Campbell Soup Simmers Ahead of First-Quarter Earnings

Campbell's steady performance and outlook are the real reasons to warm up to its shares.
By Richard Saintvilus ,

Campbell Soup (CPB) - Get Report , known for its Pepperidge Farm snacks, V8 products and SpaghettiOs, will report first-quarter fiscal 2016 earnings results before the opening bell Tuesday. As with the rest of the packaged-foods industry, weak revenue and slumping margins have been a challenge for the New Jersey-based company. But it would be a mistake to give up on this winner just yet.

Campbell continues to make money, figuring out ways to offset inflation costs by slashing not only its capital expenses, but also its own input costs. This example of capital controls is one reason among many that CPB stock has climbed more than 11% in 2015, including 11% gains in the past 12 months, besting the S&P 500 (SPX) . Based on fiscal 2017 consensus estimates of $2.75 a share, suggesting 6% year-over-year earnings growth, CPB stock is poised to rise during the quarters and years ahead.

For the quarter that ended in October, analysts on average expect earnings to be 76 cents a share on revenue of $2.22 billion, compared to the year-ago quarter when Campbell earned 74 cents a share on revenue of $2.26 billion.
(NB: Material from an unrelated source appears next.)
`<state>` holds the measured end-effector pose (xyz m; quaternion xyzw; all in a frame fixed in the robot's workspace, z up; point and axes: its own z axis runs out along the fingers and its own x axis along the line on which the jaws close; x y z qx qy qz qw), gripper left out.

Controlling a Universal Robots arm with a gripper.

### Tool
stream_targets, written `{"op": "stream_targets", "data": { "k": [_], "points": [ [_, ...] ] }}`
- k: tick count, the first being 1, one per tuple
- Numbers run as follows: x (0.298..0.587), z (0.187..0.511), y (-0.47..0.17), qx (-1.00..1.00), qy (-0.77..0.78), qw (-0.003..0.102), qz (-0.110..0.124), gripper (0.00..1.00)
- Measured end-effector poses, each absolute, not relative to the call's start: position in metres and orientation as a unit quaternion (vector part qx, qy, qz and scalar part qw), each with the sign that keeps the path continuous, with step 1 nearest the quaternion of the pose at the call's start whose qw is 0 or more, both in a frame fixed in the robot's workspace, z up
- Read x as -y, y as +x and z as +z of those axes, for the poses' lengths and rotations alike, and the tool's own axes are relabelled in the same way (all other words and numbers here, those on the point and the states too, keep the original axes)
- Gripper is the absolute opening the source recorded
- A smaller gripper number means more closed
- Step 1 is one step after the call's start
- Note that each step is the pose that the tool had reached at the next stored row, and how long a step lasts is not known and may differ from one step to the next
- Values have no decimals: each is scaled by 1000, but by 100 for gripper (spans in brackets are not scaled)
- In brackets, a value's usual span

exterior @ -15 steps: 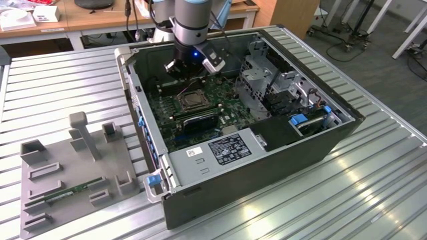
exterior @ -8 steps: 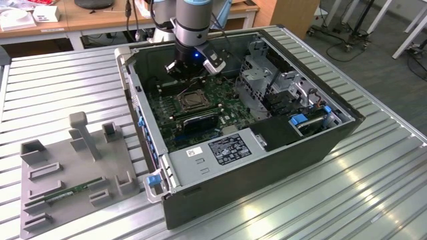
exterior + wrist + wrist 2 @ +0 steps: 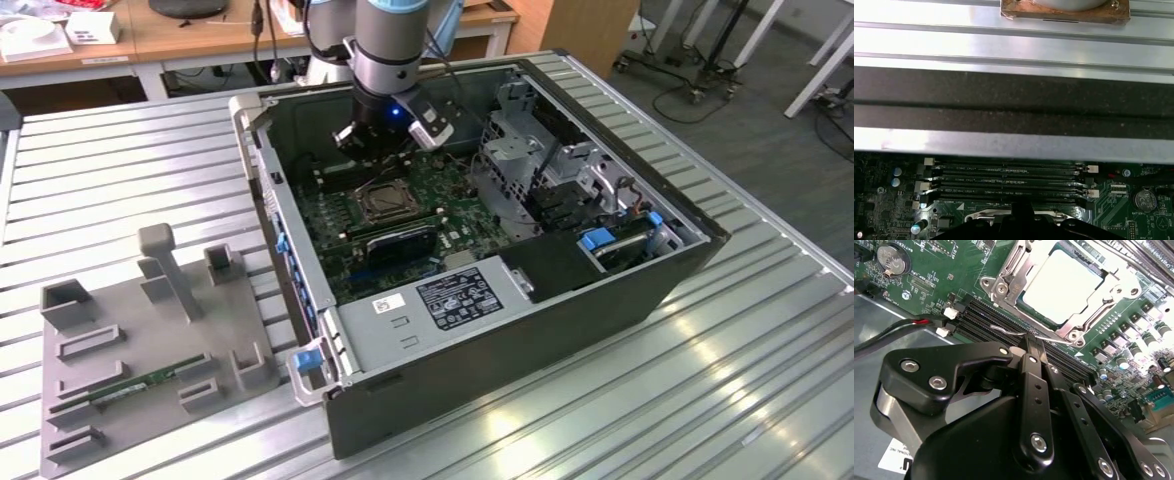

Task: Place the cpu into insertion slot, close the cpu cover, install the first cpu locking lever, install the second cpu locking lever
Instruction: 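Install the first cpu locking lever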

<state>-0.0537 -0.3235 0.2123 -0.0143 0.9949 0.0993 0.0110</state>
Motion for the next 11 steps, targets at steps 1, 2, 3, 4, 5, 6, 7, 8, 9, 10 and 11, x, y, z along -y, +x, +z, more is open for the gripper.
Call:
{"op": "stream_targets", "data": {
  "k": [1, 2, 3, 4, 5, 6, 7, 8, 9, 10, 11],
  "points": [
    [324, 212, -53, -995, -14, 11, 99, 11],
    [324, 212, -53, -995, -14, 11, 99, 11],
    [324, 211, -52, -995, -14, 11, 99, 11],
    [324, 211, -51, -995, -14, 11, 99, 11],
    [324, 210, -51, -995, -14, 11, 99, 11],
    [324, 210, -50, -995, -14, 11, 99, 11],
    [324, 209, -49, -995, -14, 11, 99, 11],
    [324, 209, -48, -995, -14, 11, 99, 11],
    [324, 208, -48, -995, -14, 11, 99, 11],
    [324, 208, -47, -995, -14, 11, 99, 11],
    [324, 207, -47, -995, -14, 11, 99, 11]
  ]
}}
For the full year, ending in July 2016, earnings are projected to climb 5% year over year to $2.59 a share, while revenue of $8.12 billion would yield a year-over-year increase of about 0.5%.

It's true that the implied 2% revenue decline for the first quarter is a concern. It hasn't helped that Campbell, which has large international operations, also suffers the negative impact of the strong U.S. dollar that devalues sales in overseas markets. At the same time, the company has seemingly pushed the right buttons to beat Wall Street's earnings estimates in two straight quarters.

In its fiscal fourth quarter, for instance, owing to productivity improvements, higher selling prices and lower promotional spending, Campbell raised its adjusted- gross-margin rate by 180 basis points to 36.1%. This move helped the company beat analysts' earnings-per-share estimates even when fourth-quarter revenue declined by almost 9% year over year.

Despite the projected 1.7% decline in first-quarter revenue, there are plenty of reasons to own CPB stock, including ongoing savings the company is likely to realize from its capital program. What's more, Campbell pays a quarterly dividend of 31.5 cents a share, yielding 2.43% annually -- some 43 basis points higher than the average payer in the S&P 500 Index.

This article is commentary by an independent contributor. At the time of publication, the author held no positions in the stocks mentioned.